Prior to his medical leave, Mehdi Rajabian and his brother Hossein Rajabian, a jailed filmmaker who is also in poor health, went on hunger strike on 28 October to demand their freedom. This had followed an earlier hunger strike by the brothers in September in protest at the authorities’ refusal to allow them both adequate medical care or medical leave, and their decision to separate the brothers by holding them in different sections of Evin Prison. Amnesty International understands that Hossein Rajabian remains on hunger strike.
 
Mehdi Rajabian and Hossein Rajabian were sentenced to six years’ imprisonment following a grossly unfair trial in April 2015 in which they were convicted of charges, including “insulting Islamic sanctities” and “illegal audio-visual activities”, in relation to their artistic work. A court of appeal later ruled that they must serve three years of their six-year prison sentences. The court suspended the rest of the sentences for a period of five years, conditional on their “good behaviour”. They began serving their sentences on 4 June and are prisoners of conscience.
 
1) TAKE ACTION
Write a letter, send an email, call, fax or tweet:
  • Calling on the Iranian authorities to immediately and unconditionally release Mehdi Rajabian and Hossein Rajabian, as they are prisoners of conscience, held solely for peacefully exercising their right to freedom of expression;
  • Urging them to ensure that they have access to a qualified health professional who can provide health care in compliance with medical ethics, including the principles of confidentiality, autonomy and informed consent;
  • Urging them to order a prompt, independent, impartial investigation into their allegations of torture and other ill-treatment, bringing to justice anyone suspected of responsibility in a fair trial without recourse to the death penalty.
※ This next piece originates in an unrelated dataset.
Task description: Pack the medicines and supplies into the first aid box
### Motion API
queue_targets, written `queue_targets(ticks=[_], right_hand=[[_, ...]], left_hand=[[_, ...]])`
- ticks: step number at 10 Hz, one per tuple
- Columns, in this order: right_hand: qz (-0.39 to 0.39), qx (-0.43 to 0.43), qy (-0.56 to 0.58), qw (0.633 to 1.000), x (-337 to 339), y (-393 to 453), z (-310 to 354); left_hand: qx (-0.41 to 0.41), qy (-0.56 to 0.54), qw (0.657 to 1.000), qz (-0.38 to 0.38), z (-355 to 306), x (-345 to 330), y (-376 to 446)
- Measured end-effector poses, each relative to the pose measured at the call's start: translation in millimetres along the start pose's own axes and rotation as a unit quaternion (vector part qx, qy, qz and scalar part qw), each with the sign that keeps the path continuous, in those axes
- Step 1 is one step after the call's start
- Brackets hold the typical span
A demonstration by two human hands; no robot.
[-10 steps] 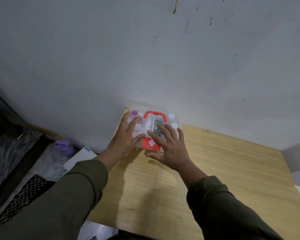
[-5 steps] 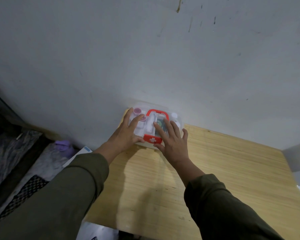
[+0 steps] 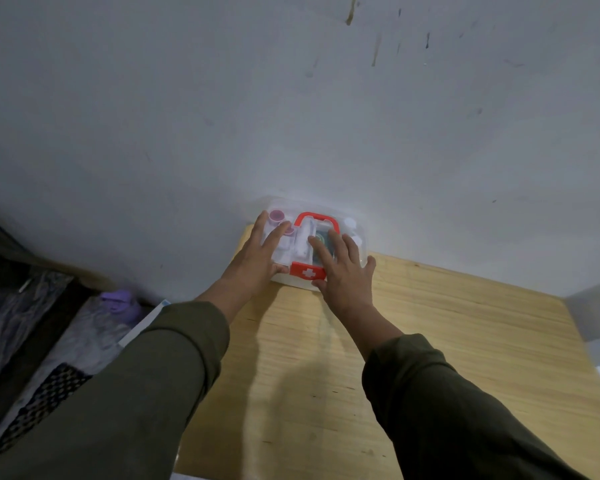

Contact below official by 17 January, 2017:

Office of the Supreme Leader
Permanent Mission of the Islamic Republic of Iran to the United Nations
622 Third Avenue, 34th Floor
New York, NY 10017
Fax: (212) 867-7086 I Phone: (212) 687-2020 I Email: [email protected]
Ayatollah Sayed ‘Ali Khamenei
Salutation: Your Excellency
 
2) LET US KNOW YOU TOOK ACTION
Here’s why it is so important to report your actions: we record the number of actions taken on each case and use that information in our advocacy. Either email [email protected] with “UA 41/16” in the subject line or click this link.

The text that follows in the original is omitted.